REQUIREMENT »
Lines from the first one down to the one containing "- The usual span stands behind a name" in the data below are the only ones needed; please return them exactly, both ends included.

━━━ DATASET CONTENT ━━━

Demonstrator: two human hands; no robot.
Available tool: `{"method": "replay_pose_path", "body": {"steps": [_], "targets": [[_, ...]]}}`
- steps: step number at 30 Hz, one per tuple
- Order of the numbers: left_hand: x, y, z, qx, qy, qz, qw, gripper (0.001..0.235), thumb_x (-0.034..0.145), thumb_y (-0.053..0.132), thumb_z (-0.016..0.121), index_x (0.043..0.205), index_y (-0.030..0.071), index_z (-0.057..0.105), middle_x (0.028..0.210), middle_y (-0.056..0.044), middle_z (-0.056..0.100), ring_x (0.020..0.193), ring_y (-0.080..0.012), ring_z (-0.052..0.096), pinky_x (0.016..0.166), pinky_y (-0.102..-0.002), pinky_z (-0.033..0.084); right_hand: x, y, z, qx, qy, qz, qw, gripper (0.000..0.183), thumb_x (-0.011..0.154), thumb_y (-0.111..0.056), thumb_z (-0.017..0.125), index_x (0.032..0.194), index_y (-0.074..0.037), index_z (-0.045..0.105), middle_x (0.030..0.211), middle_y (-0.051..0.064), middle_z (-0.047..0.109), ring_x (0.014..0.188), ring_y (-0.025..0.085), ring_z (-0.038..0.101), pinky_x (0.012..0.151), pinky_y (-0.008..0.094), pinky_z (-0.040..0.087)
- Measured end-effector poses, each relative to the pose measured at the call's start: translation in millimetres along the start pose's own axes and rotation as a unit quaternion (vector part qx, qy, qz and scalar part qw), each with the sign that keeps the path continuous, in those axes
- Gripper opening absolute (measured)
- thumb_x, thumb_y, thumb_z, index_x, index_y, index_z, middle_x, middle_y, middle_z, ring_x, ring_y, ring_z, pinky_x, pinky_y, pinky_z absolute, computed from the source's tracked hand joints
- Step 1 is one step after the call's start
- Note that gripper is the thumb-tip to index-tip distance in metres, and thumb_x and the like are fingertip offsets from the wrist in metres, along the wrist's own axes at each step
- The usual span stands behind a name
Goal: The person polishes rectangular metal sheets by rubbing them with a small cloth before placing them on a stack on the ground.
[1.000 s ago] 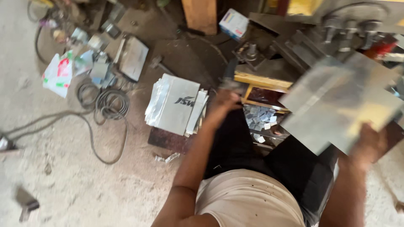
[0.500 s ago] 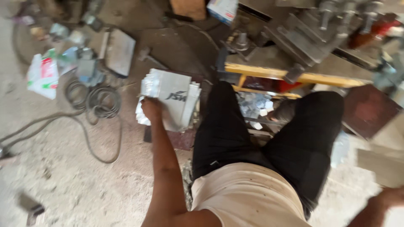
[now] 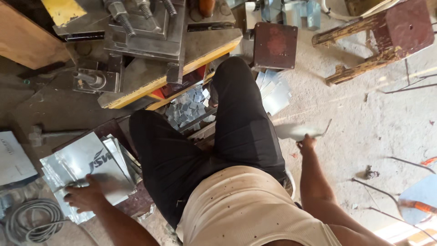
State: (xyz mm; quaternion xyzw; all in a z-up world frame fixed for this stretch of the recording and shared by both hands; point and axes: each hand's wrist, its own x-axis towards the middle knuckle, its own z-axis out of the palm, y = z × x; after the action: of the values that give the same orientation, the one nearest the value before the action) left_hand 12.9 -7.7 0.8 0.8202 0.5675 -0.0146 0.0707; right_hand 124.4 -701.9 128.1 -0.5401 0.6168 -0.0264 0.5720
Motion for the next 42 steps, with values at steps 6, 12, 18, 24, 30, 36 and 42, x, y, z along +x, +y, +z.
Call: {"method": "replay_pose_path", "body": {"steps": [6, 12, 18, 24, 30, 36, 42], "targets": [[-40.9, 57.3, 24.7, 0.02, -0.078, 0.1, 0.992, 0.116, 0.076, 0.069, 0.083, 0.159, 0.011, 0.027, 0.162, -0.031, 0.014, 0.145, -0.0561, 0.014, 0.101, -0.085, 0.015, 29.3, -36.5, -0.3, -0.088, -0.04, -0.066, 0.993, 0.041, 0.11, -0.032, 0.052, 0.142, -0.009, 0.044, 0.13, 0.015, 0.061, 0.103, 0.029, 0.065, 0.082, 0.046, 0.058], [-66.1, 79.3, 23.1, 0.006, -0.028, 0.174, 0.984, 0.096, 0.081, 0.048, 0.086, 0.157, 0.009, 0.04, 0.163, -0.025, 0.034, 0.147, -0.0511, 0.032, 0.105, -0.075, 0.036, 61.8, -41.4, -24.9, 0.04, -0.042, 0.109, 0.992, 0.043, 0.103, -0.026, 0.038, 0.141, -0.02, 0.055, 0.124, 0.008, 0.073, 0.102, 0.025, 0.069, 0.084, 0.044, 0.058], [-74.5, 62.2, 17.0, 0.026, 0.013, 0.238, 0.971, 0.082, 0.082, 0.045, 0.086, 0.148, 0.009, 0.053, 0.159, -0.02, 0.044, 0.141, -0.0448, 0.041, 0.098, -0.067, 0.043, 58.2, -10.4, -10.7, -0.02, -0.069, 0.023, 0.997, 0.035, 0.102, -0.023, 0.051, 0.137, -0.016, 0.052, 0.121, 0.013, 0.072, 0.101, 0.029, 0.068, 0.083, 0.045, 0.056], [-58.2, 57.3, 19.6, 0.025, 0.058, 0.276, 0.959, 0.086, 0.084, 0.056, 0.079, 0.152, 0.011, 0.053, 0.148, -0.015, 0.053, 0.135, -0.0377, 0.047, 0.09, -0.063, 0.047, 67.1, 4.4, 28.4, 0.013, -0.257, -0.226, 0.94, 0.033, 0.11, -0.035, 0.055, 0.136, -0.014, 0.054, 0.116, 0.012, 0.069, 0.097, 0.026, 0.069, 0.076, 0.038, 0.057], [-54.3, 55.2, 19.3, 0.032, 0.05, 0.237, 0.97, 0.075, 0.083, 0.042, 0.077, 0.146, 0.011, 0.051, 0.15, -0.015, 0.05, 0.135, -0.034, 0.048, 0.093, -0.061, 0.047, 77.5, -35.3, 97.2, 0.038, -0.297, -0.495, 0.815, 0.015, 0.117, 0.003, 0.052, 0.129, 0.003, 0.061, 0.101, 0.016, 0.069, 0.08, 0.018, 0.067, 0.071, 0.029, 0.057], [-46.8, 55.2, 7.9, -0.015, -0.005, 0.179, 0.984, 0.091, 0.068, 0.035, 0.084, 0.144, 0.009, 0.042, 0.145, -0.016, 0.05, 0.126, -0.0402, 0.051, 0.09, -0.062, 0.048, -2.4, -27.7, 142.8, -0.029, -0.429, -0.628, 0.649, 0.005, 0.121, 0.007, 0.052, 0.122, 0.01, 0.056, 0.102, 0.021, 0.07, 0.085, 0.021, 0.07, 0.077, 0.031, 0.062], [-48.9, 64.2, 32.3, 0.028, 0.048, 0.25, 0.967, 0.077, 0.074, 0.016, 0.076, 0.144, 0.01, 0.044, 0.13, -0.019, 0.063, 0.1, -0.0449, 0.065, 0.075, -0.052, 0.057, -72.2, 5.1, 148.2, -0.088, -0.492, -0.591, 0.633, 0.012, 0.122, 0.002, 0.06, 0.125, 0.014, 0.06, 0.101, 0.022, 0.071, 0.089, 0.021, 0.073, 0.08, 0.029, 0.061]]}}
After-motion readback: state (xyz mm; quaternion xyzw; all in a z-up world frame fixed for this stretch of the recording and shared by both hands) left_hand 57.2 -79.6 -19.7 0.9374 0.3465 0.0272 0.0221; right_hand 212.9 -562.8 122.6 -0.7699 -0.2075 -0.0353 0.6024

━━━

RESULT OF THE TASK »
Demonstrator: two human hands; no robot.
Available tool: `{"method": "replay_pose_path", "body": {"steps": [_], "targets": [[_, ...]]}}`
- steps: step number at 30 Hz, one per tuple
- Order of the numbers: left_hand: x, y, z, qx, qy, qz, qw, gripper (0.001..0.235), thumb_x (-0.034..0.145), thumb_y (-0.053..0.132), thumb_z (-0.016..0.121), index_x (0.043..0.205), index_y (-0.030..0.071), index_z (-0.057..0.105), middle_x (0.028..0.210), middle_y (-0.056..0.044), middle_z (-0.056..0.100), ring_x (0.020..0.193), ring_y (-0.080..0.012), ring_z (-0.052..0.096), pinky_x (0.016..0.166), pinky_y (-0.102..-0.002), pinky_z (-0.033..0.084); right_hand: x, y, z, qx, qy, qz, qw, gripper (0.000..0.183), thumb_x (-0.011..0.154), thumb_y (-0.111..0.056), thumb_z (-0.017..0.125), index_x (0.032..0.194), index_y (-0.074..0.037), index_z (-0.045..0.105), middle_x (0.030..0.211), middle_y (-0.051..0.064), middle_z (-0.047..0.109), ring_x (0.014..0.188), ring_y (-0.025..0.085), ring_z (-0.038..0.101), pinky_x (0.012..0.151), pinky_y (-0.008..0.094), pinky_z (-0.040..0.087)
- Measured end-effector poses, each relative to the pose measured at the call's start: translation in millimetres along the start pose's own axes and rotation as a unit quaternion (vector part qx, qy, qz and scalar part qw), each with the sign that keeps the path continuous, in those axes
- Gripper opening absolute (measured)
- thumb_x, thumb_y, thumb_z, index_x, index_y, index_z, middle_x, middle_y, middle_z, ring_x, ring_y, ring_z, pinky_x, pinky_y, pinky_z absolute, computed from the source's tracked hand joints
- Step 1 is one step after the call's start
- Note that gripper is the thumb-tip to index-tip distance in metres, and thumb_x and the like are fingertip offsets from the wrist in metres, along the wrist's own axes at each step
- The usual span stands behind a name

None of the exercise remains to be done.